Return the listing verbatim, images left out.

■ ■ ■ ■ ■ ■ ■

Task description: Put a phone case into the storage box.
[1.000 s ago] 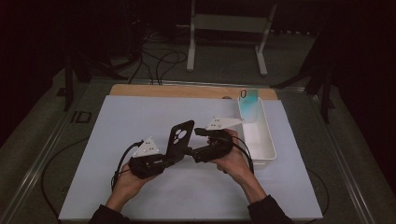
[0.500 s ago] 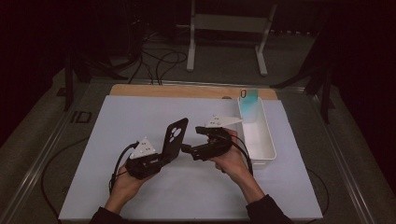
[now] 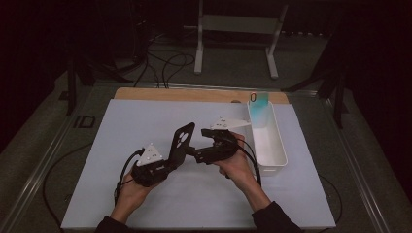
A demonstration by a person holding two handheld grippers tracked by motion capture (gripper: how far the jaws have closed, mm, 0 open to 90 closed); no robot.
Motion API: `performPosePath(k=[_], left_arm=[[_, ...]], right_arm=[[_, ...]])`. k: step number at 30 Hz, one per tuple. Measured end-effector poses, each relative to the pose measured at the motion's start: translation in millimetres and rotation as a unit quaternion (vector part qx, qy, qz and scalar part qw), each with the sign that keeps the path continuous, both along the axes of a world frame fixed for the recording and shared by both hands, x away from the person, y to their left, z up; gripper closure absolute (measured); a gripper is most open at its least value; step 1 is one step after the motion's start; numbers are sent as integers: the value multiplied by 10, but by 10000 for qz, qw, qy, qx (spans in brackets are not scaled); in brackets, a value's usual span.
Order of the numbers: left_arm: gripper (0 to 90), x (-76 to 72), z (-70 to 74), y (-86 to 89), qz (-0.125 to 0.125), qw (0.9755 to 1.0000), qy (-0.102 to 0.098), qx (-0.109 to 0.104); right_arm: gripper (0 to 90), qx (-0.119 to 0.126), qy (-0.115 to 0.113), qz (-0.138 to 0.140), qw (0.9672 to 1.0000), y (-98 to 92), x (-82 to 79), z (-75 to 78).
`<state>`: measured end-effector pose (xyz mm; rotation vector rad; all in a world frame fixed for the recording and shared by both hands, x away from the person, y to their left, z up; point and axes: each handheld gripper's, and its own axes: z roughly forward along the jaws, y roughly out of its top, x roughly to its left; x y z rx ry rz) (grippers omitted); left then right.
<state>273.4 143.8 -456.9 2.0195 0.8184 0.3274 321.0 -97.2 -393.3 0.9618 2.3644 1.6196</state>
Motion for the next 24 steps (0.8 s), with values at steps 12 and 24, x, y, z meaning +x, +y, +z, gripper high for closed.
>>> performPosePath(k=[12,24], left_arm=[[805,-24,-5,-37,-76,10000,-9,-51],[805,-49,-11,-115,-226,9997,23,-105]], right_arm=[[97,147,239,-107,9995,170,33,3],[120,271,428,-305,9983,215,68,-19]])
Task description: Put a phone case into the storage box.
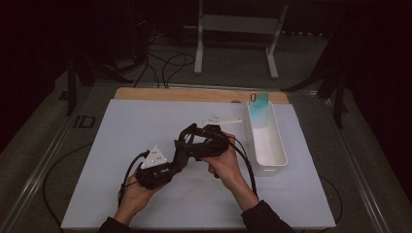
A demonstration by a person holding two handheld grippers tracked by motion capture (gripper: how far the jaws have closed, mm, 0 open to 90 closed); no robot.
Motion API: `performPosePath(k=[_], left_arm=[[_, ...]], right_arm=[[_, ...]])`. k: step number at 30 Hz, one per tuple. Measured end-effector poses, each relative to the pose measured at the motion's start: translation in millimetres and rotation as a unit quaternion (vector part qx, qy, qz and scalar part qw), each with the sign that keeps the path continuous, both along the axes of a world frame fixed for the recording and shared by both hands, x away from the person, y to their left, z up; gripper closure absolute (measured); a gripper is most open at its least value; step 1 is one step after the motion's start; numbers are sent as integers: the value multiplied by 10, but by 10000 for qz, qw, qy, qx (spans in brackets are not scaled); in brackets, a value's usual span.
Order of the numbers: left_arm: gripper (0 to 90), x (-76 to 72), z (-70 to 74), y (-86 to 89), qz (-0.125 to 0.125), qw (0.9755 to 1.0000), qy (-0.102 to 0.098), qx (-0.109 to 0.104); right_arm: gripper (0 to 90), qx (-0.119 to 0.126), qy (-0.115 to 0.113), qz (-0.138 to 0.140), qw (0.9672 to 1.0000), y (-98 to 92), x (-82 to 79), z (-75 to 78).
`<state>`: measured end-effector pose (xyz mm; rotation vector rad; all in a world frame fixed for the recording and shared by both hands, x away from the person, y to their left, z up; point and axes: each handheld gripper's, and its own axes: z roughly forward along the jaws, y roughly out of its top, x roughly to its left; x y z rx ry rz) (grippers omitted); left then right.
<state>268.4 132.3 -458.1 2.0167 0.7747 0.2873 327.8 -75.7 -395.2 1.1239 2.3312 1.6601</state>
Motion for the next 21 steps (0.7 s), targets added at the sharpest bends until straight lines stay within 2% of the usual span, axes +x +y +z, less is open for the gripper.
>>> performPosePath(k=[8,15,18,19,21], left_arm=[[805,-3,-5,-3,-51,10000,31,-73],[800,5,-16,-20,-28,10000,54,-27],[746,6,-8,-17,-18,10000,52,-40],[702,5,-4,-16,10,10000,15,-9],[668,3,2,-9,77,10000,-26,49]], right_arm=[[126,45,19,44,10000,-9,5,-2],[146,-109,-190,24,9998,13,-38,19],[147,-108,-160,55,9998,14,-38,16],[147,-125,-178,72,9997,17,-37,10],[148,-149,-169,81,9997,27,-40,3]])
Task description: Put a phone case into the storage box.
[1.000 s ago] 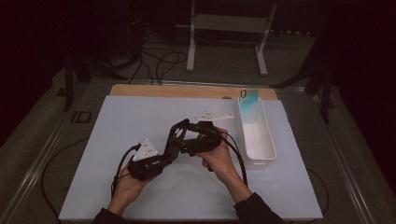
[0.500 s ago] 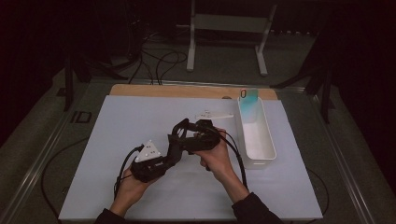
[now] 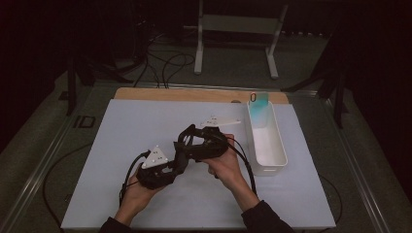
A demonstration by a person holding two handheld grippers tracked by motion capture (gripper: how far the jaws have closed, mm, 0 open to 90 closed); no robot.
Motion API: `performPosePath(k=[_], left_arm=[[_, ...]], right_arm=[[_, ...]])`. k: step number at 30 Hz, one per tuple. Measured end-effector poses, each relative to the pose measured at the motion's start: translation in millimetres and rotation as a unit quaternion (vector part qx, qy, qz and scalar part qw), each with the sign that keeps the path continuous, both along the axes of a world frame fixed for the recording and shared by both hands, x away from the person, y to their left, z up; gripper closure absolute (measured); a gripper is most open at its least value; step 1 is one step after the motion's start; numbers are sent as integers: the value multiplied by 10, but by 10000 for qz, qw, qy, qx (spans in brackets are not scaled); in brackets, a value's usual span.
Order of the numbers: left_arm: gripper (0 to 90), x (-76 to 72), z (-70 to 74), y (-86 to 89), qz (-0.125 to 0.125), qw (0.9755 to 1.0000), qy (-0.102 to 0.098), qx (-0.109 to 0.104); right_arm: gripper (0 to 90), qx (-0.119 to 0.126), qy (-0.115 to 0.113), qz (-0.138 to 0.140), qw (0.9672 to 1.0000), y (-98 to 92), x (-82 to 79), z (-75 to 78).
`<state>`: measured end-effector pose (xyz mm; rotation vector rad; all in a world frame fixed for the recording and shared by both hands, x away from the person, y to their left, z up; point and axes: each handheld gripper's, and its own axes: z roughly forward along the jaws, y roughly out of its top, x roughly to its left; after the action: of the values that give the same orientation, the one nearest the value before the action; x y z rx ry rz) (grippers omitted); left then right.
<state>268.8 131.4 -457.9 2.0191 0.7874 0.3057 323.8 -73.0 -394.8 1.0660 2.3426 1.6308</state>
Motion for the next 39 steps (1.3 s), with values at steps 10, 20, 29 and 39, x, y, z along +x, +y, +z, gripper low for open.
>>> performPosePath(k=[10,20,29,39], left_arm=[[237,-12,15,108,458,9988,-172,92],[31,-47,28,368,1038,9941,-324,31],[1,-127,12,606,1300,9895,-622,-114],[1,-214,-120,877,1549,9842,-832,-190]], right_arm=[[148,-32,-53,-51,10000,-39,5,13],[147,-76,-63,-84,9999,-47,2,9],[148,-80,-76,-118,9999,-69,9,14],[148,-96,-100,-184,9997,-116,20,29]])
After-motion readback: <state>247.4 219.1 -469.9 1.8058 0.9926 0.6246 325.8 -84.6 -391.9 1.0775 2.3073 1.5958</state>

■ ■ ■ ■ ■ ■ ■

## Response to this task
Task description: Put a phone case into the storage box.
[1.000 s ago] 
[0.500 s ago] 
[now] 
A demonstration by a person holding two handheld grippers tracked by motion capture (gripper: how far the jaws have closed, mm, 0 open to 90 closed); no robot.
Motion API: `performPosePath(k=[_], left_arm=[[_, ...]], right_arm=[[_, ...]])`. k: step number at 30 Hz, one per tuple. Measured end-effector poses, each relative to the pose measured at the motion's start: translation in millimetres and rotation as a unit quaternion (vector part qx, qy, qz and scalar part qw), each with the sign that keeps the path continuous, both along the axes of a world frame fixed for the recording and shared by both hands, x away from the person, y to their left, z up; gripper closure absolute (measured); a gripper is most open at its least value; step 1 is one step after the motion's start; numbers are sent as integers: the value multiplied by 10, but by 10000 for qz, qw, qy, qx (spans in brackets are not scaled); in brackets, a value's usual span.
Order of the numbers: left_arm: gripper (0 to 90), x (-76 to 72), z (-70 to 74), y (-86 to 89), qz (-0.125 to 0.125), qw (0.9755 to 1.0000), qy (-0.102 to 0.098), qx (-0.109 to 0.104); right_arm: gripper (0 to 90), qx (-0.119 to 0.126), qy (-0.115 to 0.113), qz (-0.138 to 0.140), qw (0.9672 to 1.0000), y (-98 to 92), x (-82 to 79), z (-75 to 78).
`<state>`: measured end-effector pose (xyz mm; rotation vector rad; all in a world frame fixed for the recording and shared by both hands, x away from the person, y to their left, z up; point and axes: each handheld gripper's, and its own axes: z roughly forward along the jaws, y roughly out of its top, x roughly to its left; x y z rx ry rz) (grippers omitted); left then right.
<state>273.4 143.8 -456.9 2.0195 0.8184 0.3274 321.0 -97.2 -393.3 0.9618 2.3644 1.6196</state>
Motion for the next 24 steps (0.8 s), with values at steps 12 and 24, x, y, z meaning +x, +y, +z, gripper high for closed.
>>> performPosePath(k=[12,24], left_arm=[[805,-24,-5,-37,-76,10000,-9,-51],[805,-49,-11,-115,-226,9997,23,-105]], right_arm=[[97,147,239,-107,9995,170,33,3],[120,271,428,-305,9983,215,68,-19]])
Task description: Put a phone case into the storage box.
A demonstration by a person holding two handheld grippers tracked by motion capture (gripper: how far the jaws have closed, mm, 0 open to 90 closed); no robot.
Motion API: `performPosePath(k=[_], left_arm=[[_, ...]], right_arm=[[_, ...]])`. k: step number at 30 Hz, one per tuple. Measured end-effector poses, each relative to the pose measured at the motion's start: translation in millimetres and rotation as a unit quaternion (vector part qx, qy, qz and scalar part qw), each with the sign that keeps the path continuous, both along the axes of a world frame fixed for the recording and shared by both hands, x away from the person, y to their left, z up; gripper closure absolute (measured); a gripper is most open at its least value; step 1 is one step after the motion's start; numbers are sent as integers: the value multiplied by 10, but by 10000 for qz, qw, qy, qx (spans in brackets are not scaled); in brackets, a value's usual span.
Order of the numbers: left_arm: gripper (0 to 90), x (-76 to 72), z (-70 to 74), y (-86 to 89), qz (-0.125 to 0.125), qw (0.9755 to 1.0000), qy (-0.102 to 0.098), qx (-0.109 to 0.104); right_arm: gripper (0 to 90), qx (-0.119 to 0.126), qy (-0.115 to 0.113), qz (-0.138 to 0.140), qw (0.9672 to 1.0000), y (-98 to 92), x (-82 to 79), z (-75 to 78).
`<state>`: measured end-effector pose (xyz mm; rotation vector rad; all in a world frame fixed for the recording and shared by both hands, x away from the person, y to their left, z up; point and axes: each handheld gripper's, and its own axes: z roughly forward along the jaws, y roughly out of its top, x roughly to its left; x y z rx ry rz) (grippers omitted); left then right.
<state>268.4 132.3 -458.1 2.0167 0.7747 0.2873 327.8 -75.7 -395.2 1.1239 2.3312 1.6601</state>
Motion for the next 21 steps (0.7 s), targets added at the sharpest bends until straight lines stay within 2% of the usual span, axes +x +y +z, less is open for the gripper.
>>> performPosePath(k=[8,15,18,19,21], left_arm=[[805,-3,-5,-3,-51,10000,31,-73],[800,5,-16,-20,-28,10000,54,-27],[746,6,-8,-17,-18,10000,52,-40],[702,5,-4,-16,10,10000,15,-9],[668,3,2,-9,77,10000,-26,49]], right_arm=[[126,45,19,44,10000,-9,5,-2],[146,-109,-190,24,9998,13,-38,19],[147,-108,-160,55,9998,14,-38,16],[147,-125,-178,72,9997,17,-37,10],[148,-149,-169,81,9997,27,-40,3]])
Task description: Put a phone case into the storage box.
[1.000 s ago] 
[0.500 s ago] 
[now] 
A demonstration by a person holding two handheld grippers tracked by motion capture (gripper: how far the jaws have closed, mm, 0 open to 90 closed); no robot.
Motion API: `performPosePath(k=[_], left_arm=[[_, ...]], right_arm=[[_, ...]])`. k: step number at 30 Hz, one per tuple. Measured end-effector poses, each relative to the pose measured at the motion's start: translation in millimetres and rotation as a unit quaternion (vector part qx, qy, qz and scalar part qw), each with the sign that keeps the path continuous, both along the axes of a world frame fixed for the recording and shared by both hands, x away from the person, y to their left, z up; gripper closure absolute (measured); a gripper is most open at its least value; step 1 is one step after the motion's start; numbers are sent as integers: the value multiplied by 10, but by 10000 for qz, qw, qy, qx (spans in brackets are not scaled); in brackets, a value's usual span.
Order of the numbers: left_arm: gripper (0 to 90), x (-76 to 72), z (-70 to 74), y (-86 to 89), qz (-0.125 to 0.125), qw (0.9755 to 1.0000), qy (-0.102 to 0.098), qx (-0.109 to 0.104); right_arm: gripper (0 to 90), qx (-0.119 to 0.126), qy (-0.115 to 0.113), qz (-0.138 to 0.140), qw (0.9672 to 1.0000), y (-98 to 92), x (-82 to 79), z (-75 to 78).
`<state>`: measured end-effector pose (xyz mm; rotation vector rad; all in a world frame fixed for the recording and shared by both hands, x away from the person, y to their left, z up; point and axes: each handheld gripper's, and its own axes: z roughly forward along the jaws, y roughly out of its top, x roughly to its left; after the action: of the values that give the same orientation, the one nearest the value before the action; x y z rx ry rz) (grippers omitted); left then right.
<state>268.8 131.4 -457.9 2.0191 0.7874 0.3057 323.8 -73.0 -394.8 1.0660 2.3426 1.6308</state>
Motion for the next 39 steps (1.3 s), with values at steps 10, 20, 29 and 39, x, y, z along +x, +y, +z, gripper low for open.
>>> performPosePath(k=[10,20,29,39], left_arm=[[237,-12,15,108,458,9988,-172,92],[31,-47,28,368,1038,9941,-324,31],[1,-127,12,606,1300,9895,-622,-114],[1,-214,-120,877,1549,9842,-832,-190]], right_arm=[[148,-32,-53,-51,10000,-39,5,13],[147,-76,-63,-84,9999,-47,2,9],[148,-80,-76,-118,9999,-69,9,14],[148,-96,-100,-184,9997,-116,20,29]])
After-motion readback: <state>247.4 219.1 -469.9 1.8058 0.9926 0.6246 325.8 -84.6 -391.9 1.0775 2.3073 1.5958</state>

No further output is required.